In December 2014, Fox-IT in collaboration with Group-IB reported about Anunak, the APT-like criminal group with ties to the Carberp group from some years ago. Their attack types include previously unseen direct attacks to Russian bank ATM’s and core financial systems of banks, while focusing on POS malware and credit card counterfeiting in the rest of the world, with their main focus on US retail.
Recently there have been reports about the “Carbanak” criminal group. Many observant individuals asked us about the apparent similarity between Anunak and Carbanak. While the Carbanak report has not yet been disclosed as of yet, for the sake of clarity we would like to answer the most frequent questions we’re getting about Anunak.
Ronald Prins, Fox-IT founder and CTO, says: “Our InTELL team continues to tirelessly monitor these criminal activities. We decided to provide clarity to our customers and followers on this issue. Anunak in itself is bad enough.”
Below is a list of the most frequently asked questions we have received regarding Anunak/Carbanak:
Q: Does Anunak have ties with Carbanak?
A: Yes, basically Anunak is the name the malware author gave to the main malware used in these attacks. Carbanak is the name the AV industry gave to this malware, which is a combination of the words “Anunak” and “Carberp”, as the Anunak malware has used code from Carberp.
Q: Why are the numbers different in the Carbanak reports? Damages and losses are much higher in those reports.

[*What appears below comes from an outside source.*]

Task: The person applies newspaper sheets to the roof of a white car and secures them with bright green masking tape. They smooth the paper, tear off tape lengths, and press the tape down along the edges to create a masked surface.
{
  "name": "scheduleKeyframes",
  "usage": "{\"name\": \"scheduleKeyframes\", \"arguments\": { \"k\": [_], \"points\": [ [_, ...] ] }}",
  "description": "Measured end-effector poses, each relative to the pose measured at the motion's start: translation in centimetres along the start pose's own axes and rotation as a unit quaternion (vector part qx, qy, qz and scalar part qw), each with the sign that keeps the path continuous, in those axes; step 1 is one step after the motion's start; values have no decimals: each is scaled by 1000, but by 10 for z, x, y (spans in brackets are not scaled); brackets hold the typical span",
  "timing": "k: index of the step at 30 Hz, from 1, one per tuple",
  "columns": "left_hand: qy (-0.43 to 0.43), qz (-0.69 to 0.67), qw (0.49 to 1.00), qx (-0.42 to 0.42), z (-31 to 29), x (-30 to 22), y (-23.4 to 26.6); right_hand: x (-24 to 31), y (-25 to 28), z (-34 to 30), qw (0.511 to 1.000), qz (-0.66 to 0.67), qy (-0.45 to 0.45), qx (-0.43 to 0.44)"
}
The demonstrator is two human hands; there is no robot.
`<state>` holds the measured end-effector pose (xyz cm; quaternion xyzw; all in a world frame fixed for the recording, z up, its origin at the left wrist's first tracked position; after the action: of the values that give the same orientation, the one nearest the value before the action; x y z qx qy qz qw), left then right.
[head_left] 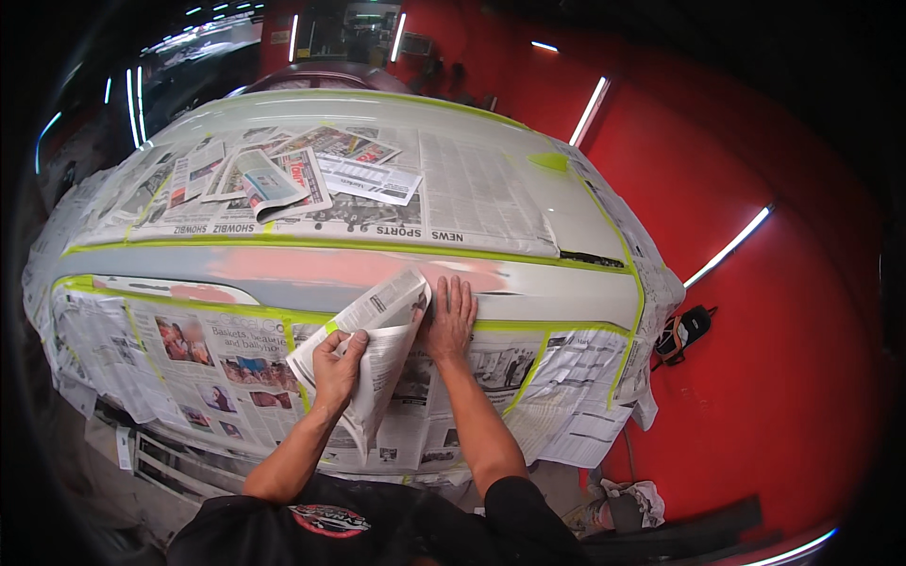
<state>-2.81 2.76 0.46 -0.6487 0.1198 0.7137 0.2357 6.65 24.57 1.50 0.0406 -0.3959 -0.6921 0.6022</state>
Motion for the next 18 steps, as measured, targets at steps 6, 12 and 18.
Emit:
{"name": "scheduleKeyframes", "arguments": {
  "k": [6, 12, 18],
  "points": [
    [-9, 63, 991, -116, -18, 15, 31, 22, 6, -64, 862, 417, -249, 144],
    [8, 56, 994, 94, -41, 32, -35, 99, 44, -121, 871, 432, -130, 196],
    [54, 26, 962, 268, -50, 17, -76, 46, 59, -143, 790, 493, -237, 278]
  ]
}}
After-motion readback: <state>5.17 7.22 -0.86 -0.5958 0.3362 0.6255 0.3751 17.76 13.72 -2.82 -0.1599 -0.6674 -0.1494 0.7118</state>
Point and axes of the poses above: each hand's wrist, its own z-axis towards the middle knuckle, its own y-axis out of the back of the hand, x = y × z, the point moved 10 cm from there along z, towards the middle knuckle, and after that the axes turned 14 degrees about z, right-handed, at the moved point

A: In our report we have only mentioned the direct losses we could verify at that time related to banks in Russia. With credit card track data thefts and the loss rates used by banks for counterfeit credit cards, one can make estimates of losses that would be higher, but it would remain an estimate. Our previous reported loss number excluded losses due to IP theft and damages due to downtime and cleanup too, which are both even harder to make estimates on. Hence the conservative loss number reported by us back in December. Additionally the reports on Carbanak show a different picture, where banks targeted outside of Russia, specifically Europe, USA and Japan are mentioned, which does not match our research.
Q: What happened since your report in December with the Anunak group?
A: Since early December, the group has decreased their activities and might now have even stopped entirely. The exact reason for their break remains unclear, but was already prior to the report Group-IB and Fox-IT released. We have seen several activities which might be somewhat related and we’re investigating these.
Q: Is there anything to worry about?
A: Apart from our initial warning, that the developments by Anunak mark a new step in cybercrime, we don’t have evidence that the group is currently very active, but they might start at any time they want. Another option is that they have started again and we simply have not received any reports and evidence of their new activity.
Q: How about the targets outside of Russia, especially Japan, US and Europe?
A: Without any insight into the evidence Kaspersky has obtained, we can only repeat our view that Anunak has targeted only banks in Russia and we have no concrete reports of compromised banks outside of Russia directly related to this criminal group. The compromises outside Russia related to retail compromises with the goal of obtaining credit card data to create counterfeit credit cards.